Your assignment »
Only the lines with "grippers" in them need to be copied from the listing.

BEGIN Dataset content

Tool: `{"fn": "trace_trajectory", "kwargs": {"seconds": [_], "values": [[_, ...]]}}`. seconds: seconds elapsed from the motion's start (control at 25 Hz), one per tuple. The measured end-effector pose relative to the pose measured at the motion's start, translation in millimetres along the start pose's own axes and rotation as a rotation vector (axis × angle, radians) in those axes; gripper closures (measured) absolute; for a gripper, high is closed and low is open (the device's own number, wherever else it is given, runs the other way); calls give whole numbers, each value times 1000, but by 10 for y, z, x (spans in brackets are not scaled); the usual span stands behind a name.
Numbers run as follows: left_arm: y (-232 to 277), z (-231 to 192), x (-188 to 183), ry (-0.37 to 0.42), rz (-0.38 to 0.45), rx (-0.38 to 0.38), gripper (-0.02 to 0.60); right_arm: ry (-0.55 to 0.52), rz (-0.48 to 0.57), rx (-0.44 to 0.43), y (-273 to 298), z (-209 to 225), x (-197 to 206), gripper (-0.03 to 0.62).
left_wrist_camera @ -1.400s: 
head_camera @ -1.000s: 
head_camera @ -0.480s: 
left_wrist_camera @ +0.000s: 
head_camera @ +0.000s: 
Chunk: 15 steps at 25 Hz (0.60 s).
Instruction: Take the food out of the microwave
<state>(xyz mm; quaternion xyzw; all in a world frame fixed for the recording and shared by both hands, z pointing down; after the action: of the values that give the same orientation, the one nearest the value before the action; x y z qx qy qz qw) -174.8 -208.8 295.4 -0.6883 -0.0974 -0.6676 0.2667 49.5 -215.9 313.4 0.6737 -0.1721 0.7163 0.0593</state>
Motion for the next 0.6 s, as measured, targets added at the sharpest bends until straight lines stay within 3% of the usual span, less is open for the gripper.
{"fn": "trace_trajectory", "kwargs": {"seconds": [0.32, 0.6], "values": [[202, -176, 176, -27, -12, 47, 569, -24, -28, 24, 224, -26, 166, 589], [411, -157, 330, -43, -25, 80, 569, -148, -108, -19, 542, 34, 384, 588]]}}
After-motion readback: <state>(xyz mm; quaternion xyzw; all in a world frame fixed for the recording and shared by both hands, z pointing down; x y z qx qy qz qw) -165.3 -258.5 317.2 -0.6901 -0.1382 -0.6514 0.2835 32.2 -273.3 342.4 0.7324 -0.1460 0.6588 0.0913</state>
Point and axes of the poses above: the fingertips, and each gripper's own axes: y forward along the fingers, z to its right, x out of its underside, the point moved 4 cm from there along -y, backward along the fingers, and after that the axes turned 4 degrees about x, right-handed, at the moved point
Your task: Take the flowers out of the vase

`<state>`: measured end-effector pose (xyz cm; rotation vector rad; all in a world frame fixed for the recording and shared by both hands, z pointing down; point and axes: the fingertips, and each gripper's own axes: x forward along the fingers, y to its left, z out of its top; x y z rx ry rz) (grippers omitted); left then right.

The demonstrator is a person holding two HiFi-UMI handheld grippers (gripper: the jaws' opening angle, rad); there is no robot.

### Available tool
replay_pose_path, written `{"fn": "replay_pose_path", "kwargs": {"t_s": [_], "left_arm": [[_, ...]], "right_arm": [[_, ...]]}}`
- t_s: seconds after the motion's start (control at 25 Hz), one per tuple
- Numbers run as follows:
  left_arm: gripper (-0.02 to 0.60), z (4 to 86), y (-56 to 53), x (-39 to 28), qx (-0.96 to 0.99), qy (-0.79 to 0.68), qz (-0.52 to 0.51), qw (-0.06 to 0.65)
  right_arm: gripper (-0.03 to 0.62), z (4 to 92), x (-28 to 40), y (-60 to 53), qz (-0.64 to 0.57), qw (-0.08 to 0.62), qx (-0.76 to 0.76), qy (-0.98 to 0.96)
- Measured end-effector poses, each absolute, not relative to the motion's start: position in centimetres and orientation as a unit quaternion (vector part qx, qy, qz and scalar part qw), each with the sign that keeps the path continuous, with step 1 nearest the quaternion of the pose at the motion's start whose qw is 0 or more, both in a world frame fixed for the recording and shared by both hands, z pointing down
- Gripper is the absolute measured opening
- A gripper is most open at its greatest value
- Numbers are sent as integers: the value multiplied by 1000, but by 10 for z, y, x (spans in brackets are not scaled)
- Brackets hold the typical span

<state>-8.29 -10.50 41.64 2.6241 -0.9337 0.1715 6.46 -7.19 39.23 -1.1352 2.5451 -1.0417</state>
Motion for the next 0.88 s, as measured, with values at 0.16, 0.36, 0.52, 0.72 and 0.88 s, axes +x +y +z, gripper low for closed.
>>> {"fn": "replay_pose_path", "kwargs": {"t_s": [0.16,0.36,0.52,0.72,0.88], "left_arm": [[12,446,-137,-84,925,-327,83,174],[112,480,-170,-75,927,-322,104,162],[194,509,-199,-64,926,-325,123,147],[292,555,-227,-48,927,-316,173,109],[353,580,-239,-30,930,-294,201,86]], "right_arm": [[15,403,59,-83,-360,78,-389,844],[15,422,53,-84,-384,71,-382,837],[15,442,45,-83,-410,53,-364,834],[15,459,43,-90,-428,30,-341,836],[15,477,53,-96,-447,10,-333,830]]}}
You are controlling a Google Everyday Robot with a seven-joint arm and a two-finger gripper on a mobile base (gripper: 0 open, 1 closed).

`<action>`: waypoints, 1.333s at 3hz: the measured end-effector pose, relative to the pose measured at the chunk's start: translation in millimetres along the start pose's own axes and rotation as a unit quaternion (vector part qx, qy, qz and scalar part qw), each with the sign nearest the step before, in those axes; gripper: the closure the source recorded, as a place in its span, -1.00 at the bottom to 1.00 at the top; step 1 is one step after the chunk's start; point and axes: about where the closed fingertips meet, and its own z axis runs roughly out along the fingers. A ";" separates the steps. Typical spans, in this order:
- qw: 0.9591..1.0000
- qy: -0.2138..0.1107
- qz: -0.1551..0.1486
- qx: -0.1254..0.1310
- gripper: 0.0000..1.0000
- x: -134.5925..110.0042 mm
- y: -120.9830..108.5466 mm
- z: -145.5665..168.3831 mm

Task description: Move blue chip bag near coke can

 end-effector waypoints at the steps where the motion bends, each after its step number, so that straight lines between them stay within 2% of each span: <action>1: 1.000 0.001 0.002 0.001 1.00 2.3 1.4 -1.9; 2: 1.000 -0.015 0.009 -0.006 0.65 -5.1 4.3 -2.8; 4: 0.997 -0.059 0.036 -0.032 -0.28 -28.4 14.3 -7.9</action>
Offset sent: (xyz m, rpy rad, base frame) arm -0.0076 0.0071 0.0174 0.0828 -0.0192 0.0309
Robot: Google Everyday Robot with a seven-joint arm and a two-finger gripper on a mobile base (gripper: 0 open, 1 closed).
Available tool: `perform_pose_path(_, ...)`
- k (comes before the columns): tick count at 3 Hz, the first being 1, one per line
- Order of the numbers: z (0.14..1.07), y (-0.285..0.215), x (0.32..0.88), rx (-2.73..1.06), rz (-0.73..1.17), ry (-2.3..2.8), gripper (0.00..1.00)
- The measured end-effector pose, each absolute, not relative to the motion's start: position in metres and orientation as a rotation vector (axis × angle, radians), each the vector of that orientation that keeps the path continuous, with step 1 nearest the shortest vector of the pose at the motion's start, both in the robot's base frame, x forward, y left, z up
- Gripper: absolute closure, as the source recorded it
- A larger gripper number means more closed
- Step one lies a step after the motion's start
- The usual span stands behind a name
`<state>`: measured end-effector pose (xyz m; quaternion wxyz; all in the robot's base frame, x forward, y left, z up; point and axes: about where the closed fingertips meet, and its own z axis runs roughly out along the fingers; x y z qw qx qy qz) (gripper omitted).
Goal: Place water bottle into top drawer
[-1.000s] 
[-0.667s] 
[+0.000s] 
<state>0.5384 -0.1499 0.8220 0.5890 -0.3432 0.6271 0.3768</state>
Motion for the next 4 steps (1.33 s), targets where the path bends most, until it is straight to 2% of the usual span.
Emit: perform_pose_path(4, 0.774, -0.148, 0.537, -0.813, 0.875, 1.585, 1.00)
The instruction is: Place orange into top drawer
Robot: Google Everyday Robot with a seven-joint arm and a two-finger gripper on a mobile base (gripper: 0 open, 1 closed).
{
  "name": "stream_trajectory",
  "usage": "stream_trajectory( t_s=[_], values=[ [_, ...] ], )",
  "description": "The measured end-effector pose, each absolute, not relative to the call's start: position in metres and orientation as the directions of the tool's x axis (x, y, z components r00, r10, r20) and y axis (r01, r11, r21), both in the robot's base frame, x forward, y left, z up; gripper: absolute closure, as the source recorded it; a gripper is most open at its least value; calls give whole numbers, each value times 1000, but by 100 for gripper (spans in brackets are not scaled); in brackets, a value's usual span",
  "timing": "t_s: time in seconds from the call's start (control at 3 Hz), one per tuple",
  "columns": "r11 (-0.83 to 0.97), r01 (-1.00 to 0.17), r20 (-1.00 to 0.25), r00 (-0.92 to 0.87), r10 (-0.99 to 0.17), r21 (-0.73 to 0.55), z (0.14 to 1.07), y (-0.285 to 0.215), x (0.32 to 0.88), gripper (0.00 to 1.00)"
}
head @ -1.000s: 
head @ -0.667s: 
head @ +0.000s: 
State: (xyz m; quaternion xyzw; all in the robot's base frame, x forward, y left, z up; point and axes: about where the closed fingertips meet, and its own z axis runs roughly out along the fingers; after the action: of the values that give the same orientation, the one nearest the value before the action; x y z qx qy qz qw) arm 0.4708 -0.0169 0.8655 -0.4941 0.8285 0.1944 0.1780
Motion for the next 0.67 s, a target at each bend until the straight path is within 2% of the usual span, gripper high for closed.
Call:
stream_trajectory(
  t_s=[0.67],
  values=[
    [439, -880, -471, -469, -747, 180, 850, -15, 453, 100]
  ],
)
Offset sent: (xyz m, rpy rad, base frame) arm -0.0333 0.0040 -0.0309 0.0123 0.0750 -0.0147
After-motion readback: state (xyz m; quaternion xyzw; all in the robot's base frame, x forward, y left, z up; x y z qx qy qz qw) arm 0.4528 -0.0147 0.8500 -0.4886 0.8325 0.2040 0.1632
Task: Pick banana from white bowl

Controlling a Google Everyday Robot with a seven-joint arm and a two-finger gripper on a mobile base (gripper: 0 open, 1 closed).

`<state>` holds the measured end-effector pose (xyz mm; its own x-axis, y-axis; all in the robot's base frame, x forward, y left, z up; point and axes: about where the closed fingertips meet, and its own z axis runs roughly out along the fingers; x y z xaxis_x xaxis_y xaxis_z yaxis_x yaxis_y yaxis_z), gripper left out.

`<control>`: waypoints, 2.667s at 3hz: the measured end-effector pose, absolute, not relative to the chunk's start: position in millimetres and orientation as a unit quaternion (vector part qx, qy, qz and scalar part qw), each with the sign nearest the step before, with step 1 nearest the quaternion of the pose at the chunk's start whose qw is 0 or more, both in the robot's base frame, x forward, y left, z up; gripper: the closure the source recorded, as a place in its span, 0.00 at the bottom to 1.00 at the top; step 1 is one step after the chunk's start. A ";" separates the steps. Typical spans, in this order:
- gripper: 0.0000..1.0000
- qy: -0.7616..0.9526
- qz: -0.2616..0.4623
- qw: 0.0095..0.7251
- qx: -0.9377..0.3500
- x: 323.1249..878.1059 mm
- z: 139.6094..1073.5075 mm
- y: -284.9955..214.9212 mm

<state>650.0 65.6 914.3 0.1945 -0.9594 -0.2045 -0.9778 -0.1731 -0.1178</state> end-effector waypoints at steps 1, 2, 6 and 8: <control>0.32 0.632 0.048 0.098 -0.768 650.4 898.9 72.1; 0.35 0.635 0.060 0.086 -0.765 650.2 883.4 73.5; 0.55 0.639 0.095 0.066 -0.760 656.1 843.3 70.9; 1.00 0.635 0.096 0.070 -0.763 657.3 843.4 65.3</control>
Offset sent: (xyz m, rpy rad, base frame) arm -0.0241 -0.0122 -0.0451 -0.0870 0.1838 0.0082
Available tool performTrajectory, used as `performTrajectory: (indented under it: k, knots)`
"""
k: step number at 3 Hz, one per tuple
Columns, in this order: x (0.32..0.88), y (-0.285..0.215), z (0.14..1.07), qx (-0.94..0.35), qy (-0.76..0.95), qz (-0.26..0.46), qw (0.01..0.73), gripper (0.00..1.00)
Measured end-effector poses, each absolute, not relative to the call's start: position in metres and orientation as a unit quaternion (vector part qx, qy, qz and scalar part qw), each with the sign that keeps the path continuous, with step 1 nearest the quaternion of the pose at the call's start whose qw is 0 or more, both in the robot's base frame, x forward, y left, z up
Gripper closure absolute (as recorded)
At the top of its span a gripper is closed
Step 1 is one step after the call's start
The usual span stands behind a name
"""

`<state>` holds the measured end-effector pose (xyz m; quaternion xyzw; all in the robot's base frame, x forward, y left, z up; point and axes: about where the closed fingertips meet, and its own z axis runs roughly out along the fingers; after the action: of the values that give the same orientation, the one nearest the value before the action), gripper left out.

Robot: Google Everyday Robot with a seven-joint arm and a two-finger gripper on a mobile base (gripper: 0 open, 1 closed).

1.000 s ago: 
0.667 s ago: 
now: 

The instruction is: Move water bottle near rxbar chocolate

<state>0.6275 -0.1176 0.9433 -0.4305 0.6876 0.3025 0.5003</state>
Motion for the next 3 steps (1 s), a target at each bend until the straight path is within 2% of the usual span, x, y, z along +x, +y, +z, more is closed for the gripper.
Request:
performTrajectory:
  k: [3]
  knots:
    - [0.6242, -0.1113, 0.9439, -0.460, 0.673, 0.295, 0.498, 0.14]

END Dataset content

Task output »
`<state>`: measured end-effector pose (xyz cm; rotation vector rad; all in a world frame fixed for the recording and shared by both hands, z pointing down; point and axes: the fingertips, and each gripper's own axes: x forward along the fingers, y to its left, z out of its top; x y z rx ry rz) (grippers omitted); left then right.
The demonstrator is a person holding two HiFi-UMI handheld grippers (gripper: the jaws' opening angle, rad); there is no robot.

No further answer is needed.